- Born: November 21, 1956 (age 69) Evanston, Illinois
- Education: B.F.A. from Rochester Institute of Technology awarded 1981, La Varenne summers of 1982 and 1983
- Culinary career
- Cooking style: Contemporary American cuisine
- Previous restaurant(s) Gotham Bar and Grill, Jams, Bella Luna, Trio, Brasserie T, Vanilla Bean Bakery, Tru, Osteria di Tramonto, Tramonto's Steak & Seafood, RT Lounge, Gale's Coffee Bar, Spritzburger;
- Television show Sweet Dreams;
- Award(s) won Food & Wine Magazine 's Top Ten Best New Chefs, 1994; "Pastry Chef of the Year", The James Beard Foundation, 2001; "Outstanding Pastry Chef of the Year", Bon Appetit Magazine, 2001;
- Website: http://www.galegand.com

= Gale Gand =

American chef and TV personality

Gale Gand is a Chicago-based pastry chef, cookbook author, television personality, and winner of the 2001 James Beard Foundation Award for Outstanding Pastry Chef. Gand was the host of the Food Network show Sweet Dreams. She was the Chef-in-Residence at Elawa Farm, in Lake Forest, Illinois. Gand is a partner and was the founding Executive Pastry Chef at Tru, a contemporary fine-dining restaurant affiliated with Lettuce Entertain You Enterprises. Gand and her partners at Tru won the 2007 James Beard Foundation Award for Service. She has blogged for the Huffington Post, was a contestant on Iron Chef America in the 2006–2007 season, and was a judge on Bravo's Top Chef in 2008 for the episode Wedding Wars. Gand was on the Great Chefs television program.

==Biography==
A native of Deerfield, Illinois, Gand began her restaurant career in 1976 working as a line cook and waitress in Cleveland, Ohio, and then as a pastry chef in Rochester, New York. She later did pastry in New York City at The Gotham Bar and Grill and in England at Stapleford Park.

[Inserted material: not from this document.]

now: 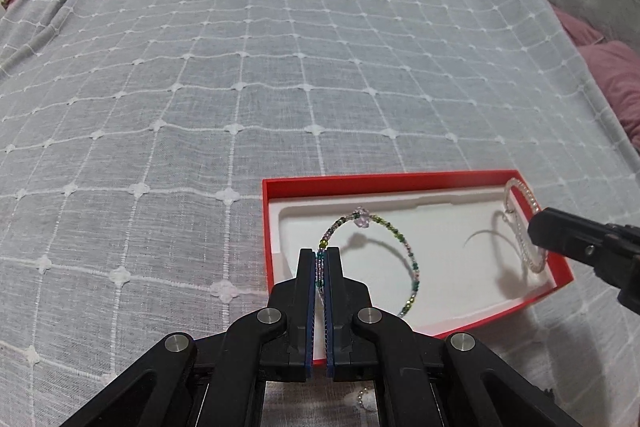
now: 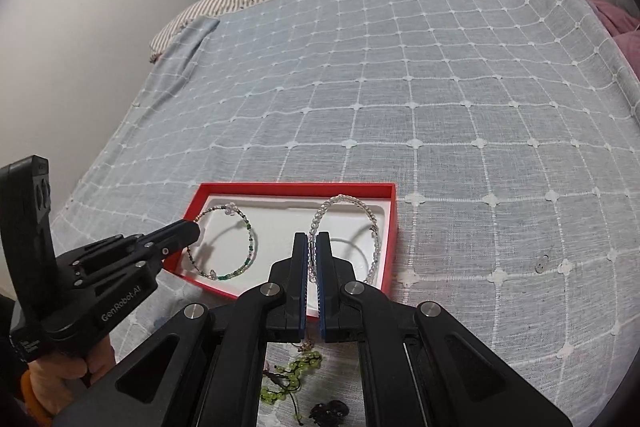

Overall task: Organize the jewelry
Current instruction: 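Lower the bracelets into the box insert and open both tools, then move the left tool to the light-blue bead bracelet while the right approaches the green beaded bracelet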

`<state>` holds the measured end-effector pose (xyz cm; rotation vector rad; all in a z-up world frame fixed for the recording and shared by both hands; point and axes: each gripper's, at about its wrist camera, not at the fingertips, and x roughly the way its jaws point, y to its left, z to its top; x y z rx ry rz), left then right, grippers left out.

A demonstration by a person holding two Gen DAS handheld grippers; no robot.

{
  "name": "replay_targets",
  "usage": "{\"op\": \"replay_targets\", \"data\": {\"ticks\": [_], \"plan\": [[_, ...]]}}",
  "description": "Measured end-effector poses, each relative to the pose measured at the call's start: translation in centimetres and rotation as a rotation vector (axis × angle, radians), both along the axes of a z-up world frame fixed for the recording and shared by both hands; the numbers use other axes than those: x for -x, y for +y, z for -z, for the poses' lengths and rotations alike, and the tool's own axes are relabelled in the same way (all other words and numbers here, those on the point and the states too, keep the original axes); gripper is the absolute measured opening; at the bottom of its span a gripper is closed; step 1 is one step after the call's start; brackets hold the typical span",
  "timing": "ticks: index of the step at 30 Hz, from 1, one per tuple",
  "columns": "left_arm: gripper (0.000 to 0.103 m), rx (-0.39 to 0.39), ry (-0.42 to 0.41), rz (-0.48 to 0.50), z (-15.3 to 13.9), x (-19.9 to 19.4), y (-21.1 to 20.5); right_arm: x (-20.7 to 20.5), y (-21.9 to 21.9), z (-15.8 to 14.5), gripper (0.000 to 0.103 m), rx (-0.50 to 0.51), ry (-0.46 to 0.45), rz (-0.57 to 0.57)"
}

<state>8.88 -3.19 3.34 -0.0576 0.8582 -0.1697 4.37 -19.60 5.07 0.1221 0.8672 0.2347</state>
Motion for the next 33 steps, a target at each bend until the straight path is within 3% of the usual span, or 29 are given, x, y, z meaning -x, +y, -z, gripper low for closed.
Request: {"op": "replay_targets", "data": {"ticks": [7,11,13,18,26,33], "plan": [[0.002,-0.013,0.003,-0.009,0.3,-0.3,-0.1,0.3,2.3,-0.8,0.004,0.022,-0.017,-0.075],[0.005,-0.018,0.000,-0.006,0.2,-0.1,-0.1,-0.4,2.0,0.0,0.005,-0.011,0.024,-0.074],[0.013,-0.020,-0.003,-0.009,0.2,-0.1,-0.1,-0.5,1.8,0.1,0.006,-0.011,0.034,-0.072],[0.028,-0.007,-0.028,-0.006,-0.6,0.4,0.1,-0.1,1.0,-0.5,0.031,-0.034,0.021,-0.061],[0.041,-0.016,-0.071,-0.002,-1.7,2.4,0.5,1.1,-0.6,-2.0,0.032,0.046,-0.001,0.005],[0.049,-0.039,-0.059,0.009,-1.4,3.8,0.9,2.2,-2.1,-1.9,0.032,0.017,0.010,0.033]]}}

In 1993, Gand opened Trio with culinary partner and ex-husband Rick Tramonto and Henry Adaniya in Evanston, Illinois and was named among Food and Wine Magazines Top Ten Best New Chefs in 1994. In 1999, she opened Tru with Tramonto and Lettuce Entertain You Enterprises's Rich Melman. The following year she started making Gale's Root Beer, a cinnamon ginger vanilla flavored artisanal soda pop, producing 60,000 bottles a year which sells nationally.

In 1996, Gand was chosen by Julia Child to appear on two episodes of the PBS show Baking with Julia.

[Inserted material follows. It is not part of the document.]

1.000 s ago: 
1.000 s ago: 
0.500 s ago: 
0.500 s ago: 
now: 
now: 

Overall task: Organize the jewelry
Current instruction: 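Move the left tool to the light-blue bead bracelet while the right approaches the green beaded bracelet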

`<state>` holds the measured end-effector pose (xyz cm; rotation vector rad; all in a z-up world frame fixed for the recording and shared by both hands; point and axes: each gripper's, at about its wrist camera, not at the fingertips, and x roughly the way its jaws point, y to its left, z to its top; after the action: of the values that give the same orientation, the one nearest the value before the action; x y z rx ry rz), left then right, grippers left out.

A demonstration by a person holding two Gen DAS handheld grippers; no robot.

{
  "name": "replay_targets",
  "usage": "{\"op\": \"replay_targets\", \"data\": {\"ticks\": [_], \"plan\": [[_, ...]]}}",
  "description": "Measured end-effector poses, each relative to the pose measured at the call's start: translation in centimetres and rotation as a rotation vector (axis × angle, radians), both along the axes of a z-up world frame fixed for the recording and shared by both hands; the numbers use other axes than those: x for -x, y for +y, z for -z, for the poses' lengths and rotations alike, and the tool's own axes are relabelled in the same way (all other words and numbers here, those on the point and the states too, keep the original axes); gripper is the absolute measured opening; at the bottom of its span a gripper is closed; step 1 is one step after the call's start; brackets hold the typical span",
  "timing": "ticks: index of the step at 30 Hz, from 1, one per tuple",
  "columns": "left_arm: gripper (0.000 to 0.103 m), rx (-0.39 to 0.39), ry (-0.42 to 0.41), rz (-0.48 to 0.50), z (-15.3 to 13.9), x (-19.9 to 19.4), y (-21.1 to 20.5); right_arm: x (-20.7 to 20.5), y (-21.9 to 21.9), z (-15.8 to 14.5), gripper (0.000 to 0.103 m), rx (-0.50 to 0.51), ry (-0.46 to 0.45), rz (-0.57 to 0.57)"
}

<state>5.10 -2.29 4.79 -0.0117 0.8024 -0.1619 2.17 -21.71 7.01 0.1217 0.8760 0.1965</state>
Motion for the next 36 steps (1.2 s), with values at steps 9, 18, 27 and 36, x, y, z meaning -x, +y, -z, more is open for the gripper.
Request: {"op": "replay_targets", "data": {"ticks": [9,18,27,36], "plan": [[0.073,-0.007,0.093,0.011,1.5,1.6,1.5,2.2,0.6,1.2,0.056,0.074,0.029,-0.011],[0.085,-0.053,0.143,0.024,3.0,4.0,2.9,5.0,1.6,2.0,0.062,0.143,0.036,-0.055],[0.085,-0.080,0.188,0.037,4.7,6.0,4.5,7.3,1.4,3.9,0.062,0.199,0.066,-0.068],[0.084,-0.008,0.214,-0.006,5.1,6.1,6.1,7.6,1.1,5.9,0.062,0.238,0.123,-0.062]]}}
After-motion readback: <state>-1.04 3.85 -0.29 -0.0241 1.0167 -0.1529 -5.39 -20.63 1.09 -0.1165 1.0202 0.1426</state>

Gand was the host of the Food Network show Sweet Dreams that ran on the network from 2000 to 2008. She got the show without a try out when calling the network to confirm a date to be on Sarah Moulton's show where she was a frequent guest chef.

On July 30, 2006, Gale Gand and ex-husband Rick Tramonto appeared on Iron Chef: America, losing to Mario Batali (53 - 46).

In 2014, she partnered with Steve McDonagh and Dan Smith (The Hearty Boys) to open SpritzBurger, a 2-year "pop-up" in Chicago.

In 2014, Gand was inducted into the Chicago Chef's Hall of Fame. She was also inducted into the American Academy of Chefs in 2018.

In 2016, Gand and other chefs, such as Laurent Gras and Matt Troost, collaborated with turkey and beef jerky producer, Think Jerky, creating signature jerky products. Some of Gand's creations included "Sriracha Honey Turkey Jerky," "Original Turkey Sticks," "Mini Original Turkey Sticks," and "Sesame Teriyaki Beef Jerky."

==Books==
- Tramonto, Rick, and Gale Gand. 1997. American Brasserie. New York: Wiley.
- Gand, Gale, Rick Tramonto, and Julia Moskin. 1999. Butter Sugar Flour Eggs: Whimsical Irresistible Desserts. New York: Clarkson Potter.
- Gand, Gale and Julia Moskin. 2001. Gale Gand's Just a Bite: 125 Luscious Little Desserts. New York: Clarkson Potter.
- Gand, Gale and Julia Moskin. 2004. Gale Gand's Short and Sweet: Quick Desserts with Eight Ingredients or Less. New York: Clarkson Potter.
- Tramonto, Rick, Gale Gand, and Mary Goodbody. 2004. Tru: A Cookbook from the Legendary Chicago Restaurant. New York: Random House.
- Gand, Gale and Lisa Weiss. 2006. Chocolate and Vanilla. New York: Clarkson Potter.
- Gand, Gale, with Christie Matheson. 2009. Gale Gand's Brunch!: 100 Fantastic Recipes for the Weekend's Best Meal. New York: Clarkson Potter.
- Gand, Gale, with Christie Matheson. 2014. Gale Gand's Lunch!. New York: Houghton Mifflin Harcourt.